Workers are beginning to suspect they cannot rely on the Democrats, and the most thoughtful are considering what to do when they capitulate. “If the unions can get collective bargaining, they are going to roll over. That’s the problem,” said Alyssa Ray-Alden, a student at University of Wisconsin—Milwaukee, speaking with friends at a coffee shop by the capitol.
“The Democrats are fine with taking the cuts, but workers have realized that if these cuts go through, they just won’t be able to live. They just don’t have that kind of play in their budget,” she added.
Janet Murphy, a registered nurse, said, “We can’t stay where we are now. I’m for a general strike. If the Democrats come back and the governor’s proposals come true—that would be the time for a general strike.”
Jesse Lyne, a substitute teacher in Madison, was carrying a sign calling for a general strike. He told the WSWS, “We need a general strike. We have to shut down the whole state unless they kill this bill and budget. Walker is gutting BadgerCare and education, and selling off the publicly owned power plants.
“We should not accept this.

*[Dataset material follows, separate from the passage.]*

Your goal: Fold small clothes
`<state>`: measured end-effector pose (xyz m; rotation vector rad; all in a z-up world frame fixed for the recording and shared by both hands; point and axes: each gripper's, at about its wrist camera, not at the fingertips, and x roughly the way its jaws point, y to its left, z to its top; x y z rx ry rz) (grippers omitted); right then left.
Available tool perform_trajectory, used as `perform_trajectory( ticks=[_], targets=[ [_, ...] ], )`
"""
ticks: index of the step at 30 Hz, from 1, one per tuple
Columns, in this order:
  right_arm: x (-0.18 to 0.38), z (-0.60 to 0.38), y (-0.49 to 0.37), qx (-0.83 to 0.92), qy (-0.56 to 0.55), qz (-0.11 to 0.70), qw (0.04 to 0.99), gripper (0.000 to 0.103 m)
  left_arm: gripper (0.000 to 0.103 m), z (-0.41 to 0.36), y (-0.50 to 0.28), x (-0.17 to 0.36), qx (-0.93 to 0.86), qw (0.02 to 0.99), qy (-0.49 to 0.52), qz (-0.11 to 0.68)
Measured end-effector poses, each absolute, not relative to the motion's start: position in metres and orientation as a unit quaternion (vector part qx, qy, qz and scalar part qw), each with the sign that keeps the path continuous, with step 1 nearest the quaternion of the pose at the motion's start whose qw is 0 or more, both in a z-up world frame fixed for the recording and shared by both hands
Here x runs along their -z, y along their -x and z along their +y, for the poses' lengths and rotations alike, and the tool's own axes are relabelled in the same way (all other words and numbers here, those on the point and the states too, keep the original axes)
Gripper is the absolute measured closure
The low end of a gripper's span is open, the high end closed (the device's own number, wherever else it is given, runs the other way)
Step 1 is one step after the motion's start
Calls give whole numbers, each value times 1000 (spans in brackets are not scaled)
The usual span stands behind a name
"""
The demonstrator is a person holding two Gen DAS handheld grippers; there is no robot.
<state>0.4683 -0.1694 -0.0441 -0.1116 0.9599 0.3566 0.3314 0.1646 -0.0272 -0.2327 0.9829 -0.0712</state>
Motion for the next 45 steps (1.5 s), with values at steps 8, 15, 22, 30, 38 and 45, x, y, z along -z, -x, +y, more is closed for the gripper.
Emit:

I was at an earlier rally and [Wisconsin Education Association Council President] Mary Bell, said, ‘We have agreed to all of the governor’s economic demands—we just want collective bargaining.’ I yelled back, ‘Who agreed? I never did!’”
“If the Democratic state senators come back with a deal we’ll have unions in name only.
“The rank and file are going to have to take it—the wealthy aren’t going to give us what we need for education, jobs and health care. This demonstration is good—it shows that we are all pissed—but when push comes to shove we have to take it.”